Инта сказала вполголоса:
– Но если эликсир так чудодейственен, почему вы сразу не берете его с собой на Черную?
– Потому что он слишком ценный…
– Более ценный, чем даже ваши жизни?
– …и потому что в усталости легко просчитаться – всего одна лишняя капля…
Бэрин глянул сквозь ресницы: лорд задумчиво вертел в пальцах граненый хрустальный флакон. Теплые янтарные блики скользили по его лицу.
– И – что?
– И человек умирает. Идем, ему нужно отдохнуть.
Прикосновение легких пальцев к плечу – ответная дрожь по всему его телу.
– Безлунной ночи, Бэрин. Поправляйся.
Он кивнул, но раскрыл глаза, лишь когда двое покинули комнату: по-детски прятался от зоркого взгляда старшего брата. Потер лицо – от действия эликсира покалывало кончики пальцев и горели губы. Уставился в огонь.
На дальних заставах, где мало женщин, женщина берет себе в мужья двоих, а то и троих мужчин. И такой брак считают нормальным, а детей – общими. Если бы…
Оскалившись, Бэрин несколько раз ударился пылающим лбом о край стола. О чем он думает?! Разве Инта согласится на это? Или Фэрлин?
А он сам?
Кажется,
…Жаль, что Фэрлин не оставил здесь флакона с эликсиром!
Рыжик готов был сожрать добычу сырой и целиком и громко протестовал, когда я принялась варить бульон. Наученная горьким опытом, я выбрала самый большой горшок и варила мясо до тех пор, пока от него не начали отделяться волокна: так хоть на некоторое время мы будем защищены от голода. Только потом, страшно экономя, выделила брату кусок и, пригорюнившись, смотрела, как он жадно заглатывает мясо. Оставшиеся полупустыми желудки залили болтушкой из бульона и желудевой муки.
Рыжик единственный из моей семьи выжил в долгом пути из-за Хребта: остальные братья и сестры так и не увидели берегов благословенного Обсидиана. Я скривила губы: благословенного! Вот мы его достигли – и что же? Дальше хода нет, тот берег надежно охраняют проклятые Волки; назад тоже нет возврата. Остается подыхать от голода здесь, в двух шагах от земли своей мечты: благодатной, обильной и доброй. Я обвела взглядом наше жилище. Мало кто из побережников строил себе жилье – вернее, мог построить. Норы, дупла, пещеры… Мы с Рыжиком выбрали укрытие под корнями огромного древнего дуба.

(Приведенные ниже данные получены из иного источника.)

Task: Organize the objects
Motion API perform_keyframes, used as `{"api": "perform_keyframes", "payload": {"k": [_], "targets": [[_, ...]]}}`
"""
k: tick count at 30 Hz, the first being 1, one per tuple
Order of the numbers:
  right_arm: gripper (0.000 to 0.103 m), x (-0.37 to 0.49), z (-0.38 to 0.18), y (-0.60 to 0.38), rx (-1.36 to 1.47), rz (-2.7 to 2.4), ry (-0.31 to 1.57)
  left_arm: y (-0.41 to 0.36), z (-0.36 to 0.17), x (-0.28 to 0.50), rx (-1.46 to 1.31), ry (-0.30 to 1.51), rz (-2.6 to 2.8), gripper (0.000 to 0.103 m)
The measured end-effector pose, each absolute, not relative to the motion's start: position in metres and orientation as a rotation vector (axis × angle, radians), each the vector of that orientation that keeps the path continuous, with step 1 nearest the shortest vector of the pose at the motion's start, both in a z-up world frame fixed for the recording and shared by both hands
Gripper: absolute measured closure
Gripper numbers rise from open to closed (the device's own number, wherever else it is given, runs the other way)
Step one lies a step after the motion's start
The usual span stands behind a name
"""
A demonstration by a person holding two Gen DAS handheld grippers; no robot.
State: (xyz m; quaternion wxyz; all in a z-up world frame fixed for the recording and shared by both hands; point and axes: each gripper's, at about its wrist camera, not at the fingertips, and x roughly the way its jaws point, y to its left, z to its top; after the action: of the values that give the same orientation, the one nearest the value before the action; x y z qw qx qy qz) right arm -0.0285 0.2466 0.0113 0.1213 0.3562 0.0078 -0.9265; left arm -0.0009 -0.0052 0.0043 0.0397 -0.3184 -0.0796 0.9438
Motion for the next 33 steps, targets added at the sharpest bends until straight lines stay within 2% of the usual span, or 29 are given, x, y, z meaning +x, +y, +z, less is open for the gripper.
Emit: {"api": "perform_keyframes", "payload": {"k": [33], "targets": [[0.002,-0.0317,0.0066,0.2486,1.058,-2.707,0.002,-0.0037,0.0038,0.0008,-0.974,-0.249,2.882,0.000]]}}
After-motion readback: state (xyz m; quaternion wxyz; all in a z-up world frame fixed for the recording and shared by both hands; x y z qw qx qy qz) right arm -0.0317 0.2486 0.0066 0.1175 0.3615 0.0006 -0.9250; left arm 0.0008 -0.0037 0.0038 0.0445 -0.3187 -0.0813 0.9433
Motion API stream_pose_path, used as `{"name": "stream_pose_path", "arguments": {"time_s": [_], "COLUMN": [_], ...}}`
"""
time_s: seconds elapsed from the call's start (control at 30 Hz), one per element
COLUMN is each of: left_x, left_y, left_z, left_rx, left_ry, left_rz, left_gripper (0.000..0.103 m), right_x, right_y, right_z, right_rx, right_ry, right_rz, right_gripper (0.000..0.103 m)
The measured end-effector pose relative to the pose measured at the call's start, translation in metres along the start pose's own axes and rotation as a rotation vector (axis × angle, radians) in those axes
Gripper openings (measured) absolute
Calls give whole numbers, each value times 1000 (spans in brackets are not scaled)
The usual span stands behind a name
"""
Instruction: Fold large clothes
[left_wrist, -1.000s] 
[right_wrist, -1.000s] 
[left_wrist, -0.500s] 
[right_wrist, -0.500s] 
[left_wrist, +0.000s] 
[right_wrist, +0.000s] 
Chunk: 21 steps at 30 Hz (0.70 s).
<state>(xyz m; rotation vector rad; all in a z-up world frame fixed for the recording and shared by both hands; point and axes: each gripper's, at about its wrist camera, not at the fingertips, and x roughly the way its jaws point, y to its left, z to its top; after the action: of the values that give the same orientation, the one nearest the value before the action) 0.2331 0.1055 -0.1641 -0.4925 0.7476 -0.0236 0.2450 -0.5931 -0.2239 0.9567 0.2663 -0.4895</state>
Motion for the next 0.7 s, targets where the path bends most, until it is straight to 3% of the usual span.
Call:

Здесь можно было передвигаться, почти выпрямившись, а меховой полог надежно перекрывал доступ студеному ветру. Пара лежанок, выстеленных сухим мхом, очаг, несколько деревянных и глиняных плошек. Первый настоящий дом за много месяцев скитаний. Жаль, никто, кроме нас, ему не успел порадоваться…
Встревоженно подал голос Рыжик: кто-то приближался. Я схватила заостренный кол в одну руку, нож – в другую. Незваный гость остановился к пологу вплотную – тот шевельнулся, – и мы услышали знакомый голос, спрашивающий разрешения войти.

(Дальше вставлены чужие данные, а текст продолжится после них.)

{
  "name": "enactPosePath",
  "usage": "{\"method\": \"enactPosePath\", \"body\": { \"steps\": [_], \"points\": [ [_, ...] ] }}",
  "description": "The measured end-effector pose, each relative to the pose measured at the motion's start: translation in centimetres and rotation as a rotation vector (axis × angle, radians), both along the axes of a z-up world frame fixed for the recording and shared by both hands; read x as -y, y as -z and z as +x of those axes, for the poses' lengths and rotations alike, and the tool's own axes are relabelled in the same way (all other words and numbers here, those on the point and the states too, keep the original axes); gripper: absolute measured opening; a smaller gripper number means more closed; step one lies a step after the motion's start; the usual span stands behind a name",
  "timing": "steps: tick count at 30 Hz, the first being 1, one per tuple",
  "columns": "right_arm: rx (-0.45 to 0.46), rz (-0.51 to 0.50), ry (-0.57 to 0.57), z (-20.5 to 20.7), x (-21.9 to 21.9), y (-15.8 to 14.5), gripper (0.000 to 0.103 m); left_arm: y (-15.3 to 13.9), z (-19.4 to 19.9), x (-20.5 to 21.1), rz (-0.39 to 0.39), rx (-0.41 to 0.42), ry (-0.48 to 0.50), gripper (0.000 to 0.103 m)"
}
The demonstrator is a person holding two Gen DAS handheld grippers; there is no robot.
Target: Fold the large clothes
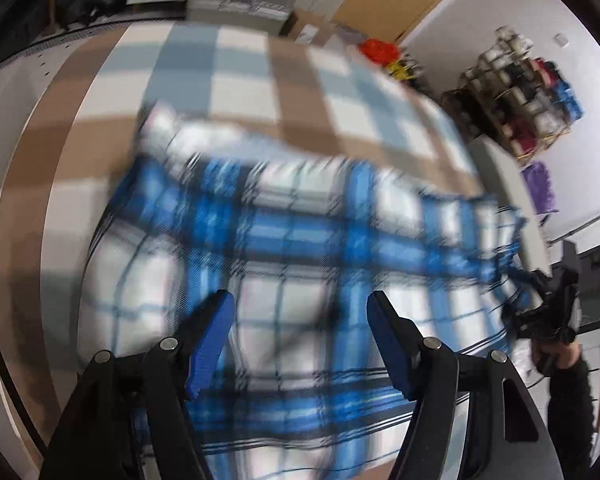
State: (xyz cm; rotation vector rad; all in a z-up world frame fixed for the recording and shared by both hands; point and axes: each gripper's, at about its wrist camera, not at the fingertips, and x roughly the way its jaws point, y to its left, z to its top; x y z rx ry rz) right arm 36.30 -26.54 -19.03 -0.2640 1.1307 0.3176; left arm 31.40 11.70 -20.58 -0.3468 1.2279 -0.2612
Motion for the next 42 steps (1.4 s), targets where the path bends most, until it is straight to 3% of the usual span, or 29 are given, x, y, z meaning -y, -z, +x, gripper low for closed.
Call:
{"method": "enactPosePath", "body": {
  "steps": [3,6,8,11,14,17,20,21,22,24,29,32,33,35,37,39,40,42],
  "points": [
    [-0.012,0.022,0.068,0.1,0.8,0.6,0.103,0.5,-1.4,-0.7,-0.004,0.066,-0.014,0.064],
    [-0.034,-0.085,0.100,0.0,0.4,0.1,0.103,0.0,-2.1,-0.3,0.064,0.078,-0.005,0.064],
    [0.017,-0.130,0.138,-0.5,0.2,-1.7,0.103,-1.2,-2.5,-0.1,0.114,0.062,-0.033,0.064],
    [0.096,0.063,0.147,-2.6,-1.2,-6.4,0.103,-4.6,-3.8,1.3,0.036,0.154,0.008,0.064],
    [0.111,0.117,0.027,-4.8,-6.2,-7.7,0.103,-6.2,-5.3,3.2,0.016,0.217,0.097,0.064],
    [0.163,0.037,-0.068,-7.0,-11.8,-6.4,0.103,-4.2,-5.2,5.2,0.099,0.186,0.140,0.064],
    [0.180,-0.114,-0.183,-6.9,-15.7,-2.9,0.103,-0.7,-4.3,4.6,0.208,0.075,0.094,0.064],
    [0.193,-0.187,-0.192,-6.5,-16.4,-1.7,0.103,0.4,-3.9,3.9,0.203,0.037,0.065,0.064],
    [0.185,-0.234,-0.193,-5.5,-16.8,-0.4,0.103,0.4,-4.0,3.4,0.177,0.061,0.054,0.065],
    [0.197,-0.166,-0.192,-5.3,-15.4,0.2,0.103,0.4,-4.2,2.1,0.159,0.085,0.031,0.064],
    [-0.004,0.021,-0.094,-2.5,-11.8,0.1,0.103,-0.5,-3.9,0.1,0.097,0.057,-0.004,0.065],
    [0.014,0.110,-0.053,-1.4,-10.6,-2.9,0.103,-2.5,-3.4,1.0,0.038,0.094,0.025,0.065],
    [0.028,0.125,-0.050,-1.0,-10.5,-3.8,0.103,-3.3,-2.8,1.7,0.060,0.117,0.036,0.065],
    [0.072,0.089,-0.022,0.2,-10.5,-5.2,0.103,-4.4,-0.9,2.9,0.074,0.145,0.062,0.065],
    [0.071,0.048,0.021,1.6,-10.7,-5.1,0.103,-4.1,1.4,3.9,0.058,0.110,0.065,0.065],
    [0.018,0.003,0.075,3.8,-10.6,-3.7,0.103,-2.1,3.4,4.9,0.037,0.047,0.079,0.065],
    [0.001,-0.020,0.085,5.2,-10.4,-2.9,0.103,-1.5,3.0,4.9,0.069,0.038,0.082,0.065],
    [-0.058,-0.070,0.096,6.4,-10.4,-0.1,0.103,-0.9,2.2,5.2,0.101,0.069,0.092,0.065]
  ]
}}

– Входи уже… Птица, – с досадой пригласила я. Не мог он прийти хотя бы вчера, до того, как я принесла еду!
С первого взгляда Птица напоминал человека, закутавшегося в коричневый бархатный плащ. Лишь когда он разводил руки, обнаруживалось, что это вовсе не плащ, а крылья-перепонки, как у белки-летяги, а руки – трехпалые лапы с острыми когтями. На длинных узких стопах тоже когти. А лицо – человеческое. Черными круглыми глазами он быстро оглядел нас, распахнул «плащ», обнажив коричневое меховое тело, и достал из нароста-кармана на животе несколько орехов. Молча протянул их на белой ладони.
– Спасибо, Птица, – скрепя сердце сказала я. – Отдохни, погрейся.

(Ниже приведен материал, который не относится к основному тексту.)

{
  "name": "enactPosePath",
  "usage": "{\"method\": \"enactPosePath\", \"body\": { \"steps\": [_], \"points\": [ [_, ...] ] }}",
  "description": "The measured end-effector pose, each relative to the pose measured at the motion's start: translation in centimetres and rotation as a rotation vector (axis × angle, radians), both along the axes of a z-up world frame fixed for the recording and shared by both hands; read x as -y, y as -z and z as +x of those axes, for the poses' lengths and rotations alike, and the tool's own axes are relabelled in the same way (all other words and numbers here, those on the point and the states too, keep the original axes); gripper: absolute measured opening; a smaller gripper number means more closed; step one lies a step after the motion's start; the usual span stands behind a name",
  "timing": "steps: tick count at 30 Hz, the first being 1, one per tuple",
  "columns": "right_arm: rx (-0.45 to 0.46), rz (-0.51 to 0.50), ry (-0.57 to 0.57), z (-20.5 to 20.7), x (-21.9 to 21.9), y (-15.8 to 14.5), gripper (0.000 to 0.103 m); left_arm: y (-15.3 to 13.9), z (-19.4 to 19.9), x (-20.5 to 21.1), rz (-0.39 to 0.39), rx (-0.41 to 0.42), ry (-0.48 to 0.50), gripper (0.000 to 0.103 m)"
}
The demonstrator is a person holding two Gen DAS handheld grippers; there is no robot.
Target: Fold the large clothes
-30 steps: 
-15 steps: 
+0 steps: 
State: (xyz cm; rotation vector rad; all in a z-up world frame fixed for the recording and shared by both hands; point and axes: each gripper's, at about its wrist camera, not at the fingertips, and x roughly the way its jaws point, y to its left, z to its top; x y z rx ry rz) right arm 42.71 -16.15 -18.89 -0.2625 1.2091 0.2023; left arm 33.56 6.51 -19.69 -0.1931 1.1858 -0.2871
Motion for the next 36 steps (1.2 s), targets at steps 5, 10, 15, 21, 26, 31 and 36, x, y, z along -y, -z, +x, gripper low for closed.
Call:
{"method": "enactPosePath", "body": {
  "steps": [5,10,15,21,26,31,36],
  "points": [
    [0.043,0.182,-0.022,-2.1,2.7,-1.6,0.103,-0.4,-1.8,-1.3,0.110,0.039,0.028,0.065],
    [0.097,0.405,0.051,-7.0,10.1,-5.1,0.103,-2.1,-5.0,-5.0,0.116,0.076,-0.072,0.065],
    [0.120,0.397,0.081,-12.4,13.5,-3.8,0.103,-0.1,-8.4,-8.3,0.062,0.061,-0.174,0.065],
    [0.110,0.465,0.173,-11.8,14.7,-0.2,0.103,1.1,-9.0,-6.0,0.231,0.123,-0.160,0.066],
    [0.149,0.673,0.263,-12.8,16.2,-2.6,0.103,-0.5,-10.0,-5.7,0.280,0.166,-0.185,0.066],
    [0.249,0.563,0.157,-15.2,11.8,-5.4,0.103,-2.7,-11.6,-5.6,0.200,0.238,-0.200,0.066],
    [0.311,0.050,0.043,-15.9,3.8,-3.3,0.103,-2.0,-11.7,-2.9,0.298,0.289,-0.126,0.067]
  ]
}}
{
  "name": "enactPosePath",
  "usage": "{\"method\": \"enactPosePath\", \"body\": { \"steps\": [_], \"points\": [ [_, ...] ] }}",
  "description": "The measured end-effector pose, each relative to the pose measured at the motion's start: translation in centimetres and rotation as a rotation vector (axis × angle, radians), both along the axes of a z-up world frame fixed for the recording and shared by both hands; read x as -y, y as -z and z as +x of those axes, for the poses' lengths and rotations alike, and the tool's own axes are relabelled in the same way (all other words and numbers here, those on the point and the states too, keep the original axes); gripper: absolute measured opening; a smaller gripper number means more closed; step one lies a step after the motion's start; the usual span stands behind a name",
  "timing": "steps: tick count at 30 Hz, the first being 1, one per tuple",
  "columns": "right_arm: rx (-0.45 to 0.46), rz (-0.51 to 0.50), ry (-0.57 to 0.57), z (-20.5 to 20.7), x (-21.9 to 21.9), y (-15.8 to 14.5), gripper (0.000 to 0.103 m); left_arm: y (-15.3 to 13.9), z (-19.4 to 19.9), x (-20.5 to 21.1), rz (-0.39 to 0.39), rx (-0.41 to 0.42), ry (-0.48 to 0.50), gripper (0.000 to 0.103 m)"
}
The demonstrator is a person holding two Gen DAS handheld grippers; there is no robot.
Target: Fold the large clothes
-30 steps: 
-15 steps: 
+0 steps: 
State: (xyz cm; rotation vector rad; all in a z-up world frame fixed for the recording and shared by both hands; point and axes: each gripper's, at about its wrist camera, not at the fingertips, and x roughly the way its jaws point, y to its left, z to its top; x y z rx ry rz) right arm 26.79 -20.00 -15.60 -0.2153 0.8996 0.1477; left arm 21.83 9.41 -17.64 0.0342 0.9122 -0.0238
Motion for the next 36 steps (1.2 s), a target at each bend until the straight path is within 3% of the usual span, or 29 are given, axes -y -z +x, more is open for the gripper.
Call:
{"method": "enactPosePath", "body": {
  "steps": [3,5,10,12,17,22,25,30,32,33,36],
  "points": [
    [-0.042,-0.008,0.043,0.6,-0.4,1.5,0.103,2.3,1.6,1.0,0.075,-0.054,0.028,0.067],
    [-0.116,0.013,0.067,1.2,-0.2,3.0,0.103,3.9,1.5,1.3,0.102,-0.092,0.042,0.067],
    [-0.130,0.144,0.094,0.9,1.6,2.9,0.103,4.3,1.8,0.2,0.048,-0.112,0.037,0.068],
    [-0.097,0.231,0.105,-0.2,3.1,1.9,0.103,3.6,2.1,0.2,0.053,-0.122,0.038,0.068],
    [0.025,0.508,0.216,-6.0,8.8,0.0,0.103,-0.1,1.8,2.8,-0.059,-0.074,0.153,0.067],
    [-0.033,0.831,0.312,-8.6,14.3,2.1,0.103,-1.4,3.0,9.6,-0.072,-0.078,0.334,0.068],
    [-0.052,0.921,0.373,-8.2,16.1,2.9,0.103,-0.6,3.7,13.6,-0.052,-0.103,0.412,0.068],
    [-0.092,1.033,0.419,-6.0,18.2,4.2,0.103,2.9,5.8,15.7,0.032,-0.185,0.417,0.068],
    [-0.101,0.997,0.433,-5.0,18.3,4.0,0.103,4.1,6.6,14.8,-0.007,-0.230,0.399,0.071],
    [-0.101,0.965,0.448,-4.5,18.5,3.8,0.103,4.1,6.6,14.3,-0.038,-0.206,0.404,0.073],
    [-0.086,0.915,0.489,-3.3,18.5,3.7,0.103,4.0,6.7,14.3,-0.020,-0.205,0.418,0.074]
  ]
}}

Гость уселся на лежанку и, сгорбившись, стал похожим на нахохлившегося под дождем ворона. Я демонстративно выбрала самую маленькую чашку, налила туда бульона без мяса и сыпанула ложку желудевой муки: пусть Птица явно пришел перекусить на дармовщинку, он хотя бы принес орехов из своих запасов. Пока Рыжик рассказывал Птице свои нехитрые новости, я грела руки над жиденьким огнем. Снаружи завывал ветер.
Всех побережников я делила на неопасных, опасных и очень опасных. Птица был из первых. Хотя в эту голодную зиму даже самые дружелюбные и безобидные были готовы закусить своими умершими соседями. А то и еще живыми.